That’s why Nicholas Kristof’s recent New York Times op-ed is so refreshing. It turns this gloom and doom on its head and instead of relying on “alternative facts,” looks at where we stand in the realm of human progress. Here is part of what he said:

There’s a broad consensus that the world is falling apart, with every headline reminding us that life is getting worse.

Except that it isn’t. In fact, by some important metrics, 2016 was the best year in the history of humanity. And 2017 will probably be better still. Here, take my quiz:

On any given day, the number of people worldwide living in extreme poverty:

A.) Rises by 5,000, because of climate change, food shortages and endemic corruption.

B.) Stays about the same.

C.) Drops by 250,000.

Polls show that about 9 out of 10 Americans believe that global poverty has worsened or stayed the same. But in fact, the correct answer is C. Every day, an average of about a quarter-million people worldwide graduate from extreme poverty, according to World Bank figures.
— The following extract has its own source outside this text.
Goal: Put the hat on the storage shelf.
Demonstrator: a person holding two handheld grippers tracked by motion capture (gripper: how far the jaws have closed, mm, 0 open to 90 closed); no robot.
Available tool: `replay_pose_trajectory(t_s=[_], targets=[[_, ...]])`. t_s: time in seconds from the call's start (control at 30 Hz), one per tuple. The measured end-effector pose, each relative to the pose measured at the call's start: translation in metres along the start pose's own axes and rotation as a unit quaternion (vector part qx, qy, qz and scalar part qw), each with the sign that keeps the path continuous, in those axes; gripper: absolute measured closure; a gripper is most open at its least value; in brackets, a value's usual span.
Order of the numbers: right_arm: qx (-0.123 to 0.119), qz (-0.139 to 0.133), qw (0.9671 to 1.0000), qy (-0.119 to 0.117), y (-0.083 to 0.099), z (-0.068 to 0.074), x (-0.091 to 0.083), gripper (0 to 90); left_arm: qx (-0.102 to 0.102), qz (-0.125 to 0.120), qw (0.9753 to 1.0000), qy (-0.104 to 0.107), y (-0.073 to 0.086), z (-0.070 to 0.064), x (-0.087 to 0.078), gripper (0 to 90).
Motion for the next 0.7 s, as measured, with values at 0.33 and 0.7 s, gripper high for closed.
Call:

Or if you need more of a blast of good news, consider this: Just since 1990, more than 100 million children’s lives have been saved through vaccinations, breast-feeding promotion, diarrhea treatment and more. If just about the worst thing that can happen is for a parent to lose a child, that’s only half as likely today as in 1990.

When I began writing about global poverty in the early 1980s, more than 40 percent of all humans were living in extreme poverty. Now fewer than 10 percent are. By 2030 it looks as if just 3 or 4 percent will be. (Extreme poverty is defined as less than $1.90 per person per day, adjusted for inflation.)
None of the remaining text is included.